# Scoring Oracle: Bob easily wins, but how much?

Bob meets a magician with two bags and a chest on a bridge. The magician challenges him with the following enigma:

• Here is a bag A, holding 5080 pebbles.

• Here is another bag B.

• Most of the pebbles are unique, or very little alike, regarding the following features: size, color, origin, weight, value. You may examine each pebble as much as you like, but you can't know the pebble's value by merely looking at it. Some pebbles are tremendously much more valuable than others.

• You are allowed to pick as many pebbles as you want from bag A and put them into the bag B. You could do that as many times as you want, but each time I will weight the bag on a magic scale. This magic scale performs an unknown, deterministic computation for around 5 seconds, based on the cumulative value of the pebbles. Afterwards, it either answers "OK" or "No it's too much.", with regard to a secret threshold only known by the magic scale.

• When it answers "No it's too much", you have to try again. You would do that by putting back as many pebbles as you like in the bag A. You're free the examine the bag and choose carefully which pebble you want to put back. If it answers "OK", you may choose to leave and earn as many gold coins as there are pebbles in the bag B.
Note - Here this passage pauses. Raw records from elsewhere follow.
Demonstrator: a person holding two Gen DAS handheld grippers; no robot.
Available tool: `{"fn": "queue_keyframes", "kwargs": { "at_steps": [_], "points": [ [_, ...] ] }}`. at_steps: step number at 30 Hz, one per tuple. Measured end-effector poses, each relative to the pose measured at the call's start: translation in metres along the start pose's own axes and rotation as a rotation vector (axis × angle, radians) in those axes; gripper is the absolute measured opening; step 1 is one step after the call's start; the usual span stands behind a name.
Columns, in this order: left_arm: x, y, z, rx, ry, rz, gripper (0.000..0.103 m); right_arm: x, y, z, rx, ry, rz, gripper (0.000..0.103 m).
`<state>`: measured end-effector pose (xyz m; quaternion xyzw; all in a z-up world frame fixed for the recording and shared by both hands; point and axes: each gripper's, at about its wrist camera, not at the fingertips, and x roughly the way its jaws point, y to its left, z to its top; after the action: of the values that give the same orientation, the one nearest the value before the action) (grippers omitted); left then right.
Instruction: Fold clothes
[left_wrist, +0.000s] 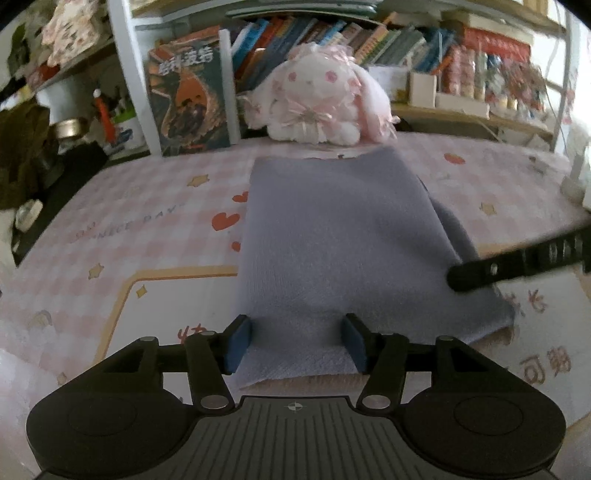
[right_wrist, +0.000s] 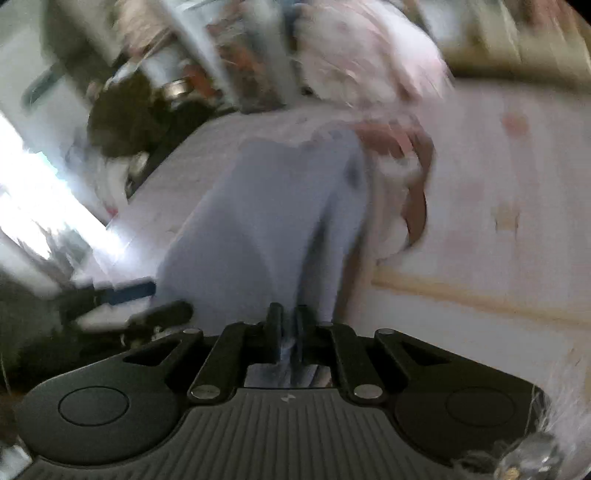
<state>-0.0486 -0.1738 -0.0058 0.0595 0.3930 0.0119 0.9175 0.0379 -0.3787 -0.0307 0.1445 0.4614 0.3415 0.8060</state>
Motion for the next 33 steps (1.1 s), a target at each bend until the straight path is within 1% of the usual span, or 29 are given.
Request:
{"fn": "queue_keyframes", "kwargs": {
  "at_steps": [1, 3, 5, 6, 7, 8, 9, 10, 11, 12, 14, 15, 20, 26, 29, 33],
  "points": [
    [0.000, 0.000, 0.000, -0.001, 0.001, -0.001, 0.057, 0.000, -0.003, 0.001, 0.019, 0.005, 0.011, 0.007],
    [0.001, 0.002, 0.001, -0.007, 0.004, -0.005, 0.057, 0.000, 0.000, 0.001, -0.003, 0.012, 0.003, 0.007],
    [0.000, 0.003, 0.002, -0.012, 0.004, -0.009, 0.057, -0.002, 0.003, 0.001, -0.012, 0.013, -0.007, 0.009],
    [-0.003, 0.004, 0.003, -0.021, -0.006, -0.010, 0.057, -0.004, 0.003, 0.001, -0.005, 0.009, -0.009, 0.013],
    [-0.005, 0.005, 0.003, -0.031, -0.018, -0.012, 0.058, -0.007, 0.002, 0.000, 0.001, 0.002, -0.009, 0.019],
    [-0.009, 0.006, 0.003, -0.046, -0.038, -0.009, 0.063, -0.011, 0.003, -0.001, 0.007, -0.006, -0.009, 0.024],
    [-0.013, 0.008, 0.003, -0.064, -0.062, -0.004, 0.066, -0.016, 0.003, 0.000, 0.012, -0.013, -0.005, 0.033],
    [-0.018, 0.011, 0.004, -0.083, -0.086, -0.002, 0.070, -0.020, 0.003, 0.001, 0.017, -0.018, 0.001, 0.046],
    [-0.022, 0.015, 0.006, -0.110, -0.109, -0.006, 0.071, -0.025, 0.003, 0.002, 0.024, -0.023, -0.001, 0.054],
    [-0.025, 0.019, 0.008, -0.139, -0.123, -0.015, 0.073, -0.030, 0.002, 0.002, 0.029, -0.028, -0.013, 0.065],
    [-0.026, 0.029, 0.011, -0.198, -0.134, -0.041, 0.078, -0.037, -0.001, 0.001, 0.042, -0.024, -0.026, 0.066],
    [-0.024, 0.034, 0.013, -0.227, -0.124, -0.059, 0.078, -0.037, -0.004, 0.001, 0.055, -0.015, -0.029, 0.068],
    [0.000, 0.056, 0.018, -0.340, -0.040, -0.151, 0.078, -0.031, -0.016, -0.003, 0.166, 0.027, -0.025, 0.069],
    [0.039, 0.075, 0.018, -0.403, 0.065, -0.290, 0.078, -0.025, -0.015, -0.011, 0.285, 0.021, -0.028, 0.069],
    [0.054, 0.084, 0.019, -0.442, 0.101, -0.359, 0.078, -0.017, -0.011, -0.011, 0.327, 0.020, -0.048, 0.069],
    [0.070, 0.094, 0.018, -0.502, 0.142, -0.448, 0.078, -0.007, -0.004, -0.009, 0.346, 0.020, -0.087, 0.069]
  ]
}}
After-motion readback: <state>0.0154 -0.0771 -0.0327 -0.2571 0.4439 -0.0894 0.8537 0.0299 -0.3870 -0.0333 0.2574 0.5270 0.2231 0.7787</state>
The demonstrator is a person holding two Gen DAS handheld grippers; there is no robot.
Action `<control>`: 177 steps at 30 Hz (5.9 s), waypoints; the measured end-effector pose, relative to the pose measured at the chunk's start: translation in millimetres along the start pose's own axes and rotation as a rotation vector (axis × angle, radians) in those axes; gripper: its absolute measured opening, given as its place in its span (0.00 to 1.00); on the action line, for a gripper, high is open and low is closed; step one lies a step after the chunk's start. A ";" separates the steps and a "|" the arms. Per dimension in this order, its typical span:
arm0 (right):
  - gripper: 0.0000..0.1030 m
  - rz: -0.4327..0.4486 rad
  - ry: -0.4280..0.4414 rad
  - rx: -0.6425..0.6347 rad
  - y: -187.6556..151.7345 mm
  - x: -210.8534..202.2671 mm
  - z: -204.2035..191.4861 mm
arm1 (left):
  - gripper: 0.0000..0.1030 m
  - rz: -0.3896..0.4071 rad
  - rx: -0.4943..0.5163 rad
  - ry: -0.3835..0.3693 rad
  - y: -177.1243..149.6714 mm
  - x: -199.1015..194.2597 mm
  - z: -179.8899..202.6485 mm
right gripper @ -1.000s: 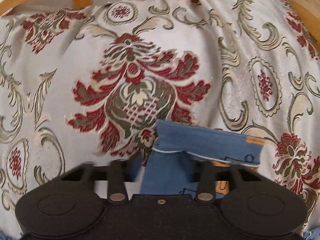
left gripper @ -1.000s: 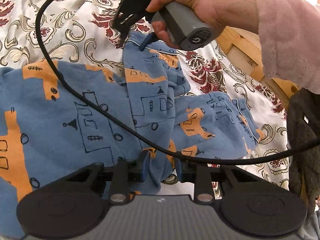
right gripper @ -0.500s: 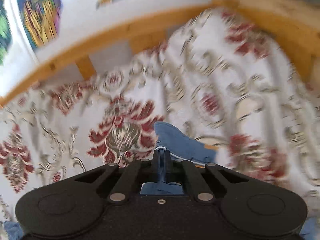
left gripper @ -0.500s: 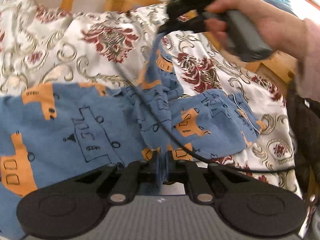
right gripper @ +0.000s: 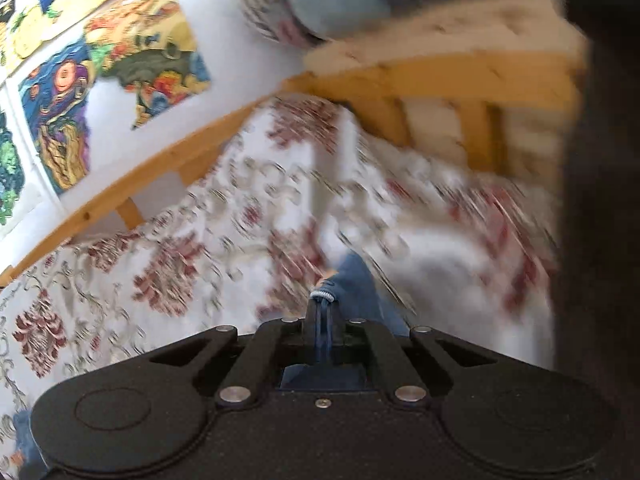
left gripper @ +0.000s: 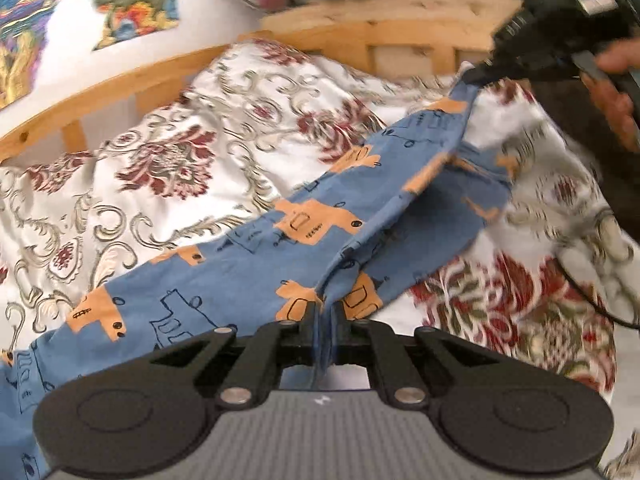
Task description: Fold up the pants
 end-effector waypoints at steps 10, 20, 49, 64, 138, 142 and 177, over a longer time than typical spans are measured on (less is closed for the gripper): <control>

• The pebbles in the bags would be of no use to anyone because no one is able to estimate their value (except for the magic scale of course), whereas gold coins are the country's currency.

• When the sun sets and finally reaches the same height as it currently occupies, I will, if you're still here, weight the bag B one last time. If the magic scale answers "OK", I will give you as many gold coins as there are pebbles in the bag B. Then, I will depart from here.

Hearing this, Bob doesn't take very long to understand how to proceed and leave with as many coins as possible.

Note: the magician is prone to pity and may wait just a little bit if you're late, yet close to getting an "OK" from the magic scale (but only a little bit).

Edit: Fix according to remark of @dr-xorile. Also both bags can be ordered.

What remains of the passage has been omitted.